The best book on Crockett is Davis's "Three Roads to Texas." Like any man, one can admire aspects of his life while being honest about his weaknesses. I'd want him on my team any day, but I'd also want Lincoln on my team, and some here just freak out at that thought!
Oops..Freudian slip...should be years ago.
Indeed, it would be!
I am just about to pass the laptop over to my husband so he can read this, too. He wll appreciate it just as I do.
Thank you for posting this.
Cheers!
caryatid
That was excellent. Thanks for posting it. I have several liberal friends who like to say that conservatives are cold and cruel for opposing the welfare state. This will be a nice piece to send them for their pleasure and edifications.
Unfortunately our Congress has been filled by voters wanting the "government" to do them every favor, wipe every tear, right every wrong and pay for every project in their district. They see members of Congress as their personal nipple on a fat federal sow. The voters never seem to grasp that demanding a government like that takes money from their pockets in higher taxes, creates a nanny state where "for their own good" the government makes decisions for them and errodes their fundamental liberties like free speech.
Hope you both enjoyed it. This has always been one of my favorite stories about Crockett.
You're quite welcome :)
Mike Pence is a strong Christian statesman. You can learn more about him at:
www.pence08.com
Davy Crockett, like his predecessor, Daniel Boone, was a real man. Something missing in many of today's feminized, woman-hearted American males.
Crockett was not re-elected, I believe. One of the reasons was he had a falling out with President Jackson and the Jacksonian wing of his party over the Indian removal policy.
Crockett, like Boone before him, may have been an Indian fighter, but he wasn't an Indian-hater. He realized he more in common with them than with many of his own race who were displacing them and him.
Imagine how the legislators of yesteryear would feel about all the demands for Katrina aid.
What was he doing in a bar when he was 3? Where were his parents, for heaven's sake? Out taming the frontier??
What? Oh, that's different then.
Nevermind.
< /Latella >
TS
LOL
disbursing money often equates to buying votes
Well said, LS.
It was only partly over Indians. It was more about land policy. He wanted cheap land for the west, Jackson didn't really care, except that he opposed anything the Whigs were for, so he opposed it. Crockett HATED Jackson.
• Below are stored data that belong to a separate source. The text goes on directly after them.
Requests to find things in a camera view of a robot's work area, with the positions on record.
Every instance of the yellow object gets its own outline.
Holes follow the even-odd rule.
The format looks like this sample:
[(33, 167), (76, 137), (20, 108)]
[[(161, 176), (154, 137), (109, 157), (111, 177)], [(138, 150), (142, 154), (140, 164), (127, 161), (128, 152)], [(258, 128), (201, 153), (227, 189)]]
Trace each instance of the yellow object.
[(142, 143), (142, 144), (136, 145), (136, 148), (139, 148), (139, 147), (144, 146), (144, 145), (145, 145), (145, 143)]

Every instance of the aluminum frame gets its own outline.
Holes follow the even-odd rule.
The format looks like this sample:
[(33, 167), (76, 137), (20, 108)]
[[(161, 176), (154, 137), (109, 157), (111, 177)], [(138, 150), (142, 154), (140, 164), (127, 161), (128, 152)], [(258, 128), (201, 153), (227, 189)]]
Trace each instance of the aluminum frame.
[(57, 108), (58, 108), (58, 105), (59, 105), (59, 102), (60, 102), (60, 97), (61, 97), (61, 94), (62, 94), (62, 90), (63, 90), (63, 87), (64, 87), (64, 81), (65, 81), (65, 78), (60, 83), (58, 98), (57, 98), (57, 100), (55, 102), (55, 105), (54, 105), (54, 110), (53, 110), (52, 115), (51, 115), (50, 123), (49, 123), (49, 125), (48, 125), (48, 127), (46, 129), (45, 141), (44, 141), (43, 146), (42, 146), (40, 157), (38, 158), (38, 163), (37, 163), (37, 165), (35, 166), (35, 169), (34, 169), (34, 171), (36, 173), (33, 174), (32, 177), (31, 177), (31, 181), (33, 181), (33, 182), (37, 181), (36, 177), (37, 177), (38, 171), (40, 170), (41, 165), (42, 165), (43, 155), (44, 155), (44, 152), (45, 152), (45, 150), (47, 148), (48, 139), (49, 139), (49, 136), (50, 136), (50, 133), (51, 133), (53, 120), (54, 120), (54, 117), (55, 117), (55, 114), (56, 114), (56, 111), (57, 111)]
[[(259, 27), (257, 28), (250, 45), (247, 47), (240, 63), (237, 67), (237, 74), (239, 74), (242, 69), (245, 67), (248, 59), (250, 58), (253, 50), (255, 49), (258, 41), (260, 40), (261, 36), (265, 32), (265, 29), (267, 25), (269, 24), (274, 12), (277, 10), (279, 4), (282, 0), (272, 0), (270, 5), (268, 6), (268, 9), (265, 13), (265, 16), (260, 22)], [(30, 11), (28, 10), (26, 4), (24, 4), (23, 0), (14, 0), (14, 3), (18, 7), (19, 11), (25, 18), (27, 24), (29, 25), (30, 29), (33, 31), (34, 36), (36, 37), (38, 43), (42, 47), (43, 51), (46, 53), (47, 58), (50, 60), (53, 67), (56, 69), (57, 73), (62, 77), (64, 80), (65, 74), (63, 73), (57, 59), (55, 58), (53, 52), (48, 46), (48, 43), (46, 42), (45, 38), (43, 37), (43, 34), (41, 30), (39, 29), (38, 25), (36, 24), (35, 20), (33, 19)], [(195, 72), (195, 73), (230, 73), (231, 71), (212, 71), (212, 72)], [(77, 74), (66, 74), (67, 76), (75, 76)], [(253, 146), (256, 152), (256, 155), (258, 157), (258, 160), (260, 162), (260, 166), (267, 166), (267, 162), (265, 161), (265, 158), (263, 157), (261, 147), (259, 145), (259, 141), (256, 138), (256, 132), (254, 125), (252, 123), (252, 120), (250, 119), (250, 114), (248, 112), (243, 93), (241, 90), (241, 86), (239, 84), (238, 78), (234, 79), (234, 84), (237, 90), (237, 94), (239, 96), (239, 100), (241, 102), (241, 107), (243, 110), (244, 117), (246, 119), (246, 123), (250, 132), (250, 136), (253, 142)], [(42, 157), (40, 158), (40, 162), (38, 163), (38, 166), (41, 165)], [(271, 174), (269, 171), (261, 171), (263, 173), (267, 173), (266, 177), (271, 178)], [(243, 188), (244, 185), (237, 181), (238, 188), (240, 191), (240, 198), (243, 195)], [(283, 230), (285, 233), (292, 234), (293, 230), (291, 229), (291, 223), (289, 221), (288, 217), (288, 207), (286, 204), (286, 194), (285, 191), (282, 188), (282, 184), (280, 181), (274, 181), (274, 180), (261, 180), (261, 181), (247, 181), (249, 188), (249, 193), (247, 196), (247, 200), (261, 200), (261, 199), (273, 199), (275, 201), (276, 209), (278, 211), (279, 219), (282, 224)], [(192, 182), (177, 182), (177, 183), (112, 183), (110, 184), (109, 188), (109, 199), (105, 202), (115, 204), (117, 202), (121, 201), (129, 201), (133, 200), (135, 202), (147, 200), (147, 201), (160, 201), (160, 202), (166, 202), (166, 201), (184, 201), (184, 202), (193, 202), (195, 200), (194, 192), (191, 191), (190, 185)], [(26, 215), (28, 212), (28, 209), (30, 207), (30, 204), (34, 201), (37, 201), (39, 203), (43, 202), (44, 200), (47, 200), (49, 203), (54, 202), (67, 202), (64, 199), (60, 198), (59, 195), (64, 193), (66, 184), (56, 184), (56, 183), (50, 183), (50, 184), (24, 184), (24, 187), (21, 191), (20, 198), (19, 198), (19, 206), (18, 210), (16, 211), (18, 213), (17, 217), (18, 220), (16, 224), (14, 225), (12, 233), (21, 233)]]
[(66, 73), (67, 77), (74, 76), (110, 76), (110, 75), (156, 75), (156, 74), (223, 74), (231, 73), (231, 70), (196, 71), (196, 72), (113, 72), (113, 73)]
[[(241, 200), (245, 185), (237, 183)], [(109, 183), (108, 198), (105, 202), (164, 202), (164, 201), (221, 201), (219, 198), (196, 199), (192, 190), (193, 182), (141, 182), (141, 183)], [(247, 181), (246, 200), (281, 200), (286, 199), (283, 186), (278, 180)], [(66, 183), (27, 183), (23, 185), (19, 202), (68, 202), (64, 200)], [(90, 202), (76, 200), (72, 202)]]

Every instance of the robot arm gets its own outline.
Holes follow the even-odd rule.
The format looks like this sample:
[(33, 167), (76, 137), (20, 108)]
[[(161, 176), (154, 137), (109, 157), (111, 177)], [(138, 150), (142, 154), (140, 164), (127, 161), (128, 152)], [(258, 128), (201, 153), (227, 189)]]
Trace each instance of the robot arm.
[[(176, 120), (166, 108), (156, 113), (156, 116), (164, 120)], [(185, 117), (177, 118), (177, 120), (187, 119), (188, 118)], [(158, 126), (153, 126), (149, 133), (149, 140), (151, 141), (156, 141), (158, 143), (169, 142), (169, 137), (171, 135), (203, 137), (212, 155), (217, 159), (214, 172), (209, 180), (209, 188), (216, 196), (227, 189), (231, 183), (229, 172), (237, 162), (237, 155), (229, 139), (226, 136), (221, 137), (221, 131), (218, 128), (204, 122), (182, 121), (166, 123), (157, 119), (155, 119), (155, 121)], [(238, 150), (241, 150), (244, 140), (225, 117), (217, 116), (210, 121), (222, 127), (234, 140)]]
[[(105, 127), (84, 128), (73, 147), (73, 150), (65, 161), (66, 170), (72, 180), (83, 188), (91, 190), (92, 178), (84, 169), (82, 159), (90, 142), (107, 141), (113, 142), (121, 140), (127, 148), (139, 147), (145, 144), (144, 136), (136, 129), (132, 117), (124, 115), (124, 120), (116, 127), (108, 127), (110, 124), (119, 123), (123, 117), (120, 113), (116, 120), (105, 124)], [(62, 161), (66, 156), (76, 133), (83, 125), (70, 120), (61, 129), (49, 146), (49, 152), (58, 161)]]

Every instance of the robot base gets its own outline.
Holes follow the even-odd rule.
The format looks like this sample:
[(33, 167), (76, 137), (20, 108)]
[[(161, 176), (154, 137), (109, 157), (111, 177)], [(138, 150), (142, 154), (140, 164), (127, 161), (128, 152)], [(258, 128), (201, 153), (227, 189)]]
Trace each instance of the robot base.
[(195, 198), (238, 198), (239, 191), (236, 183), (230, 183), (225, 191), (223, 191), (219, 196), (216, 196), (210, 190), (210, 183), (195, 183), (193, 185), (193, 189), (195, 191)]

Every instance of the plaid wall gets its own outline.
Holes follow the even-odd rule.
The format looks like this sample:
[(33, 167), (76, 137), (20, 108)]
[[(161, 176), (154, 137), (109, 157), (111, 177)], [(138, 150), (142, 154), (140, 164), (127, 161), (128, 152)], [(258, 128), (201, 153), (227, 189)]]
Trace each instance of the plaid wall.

I think he started out as a Jacksonian Democrat and later changed his mind about him.
JAckson was a vicious racist and a cheater at dueling. He was also probably an alcoholic and started the spoils system.
Even by the standards of his time, he was not a nice man.
His biggest claim to fame was staring down South Carolina over the nullification issue and the Battle of New Orleans.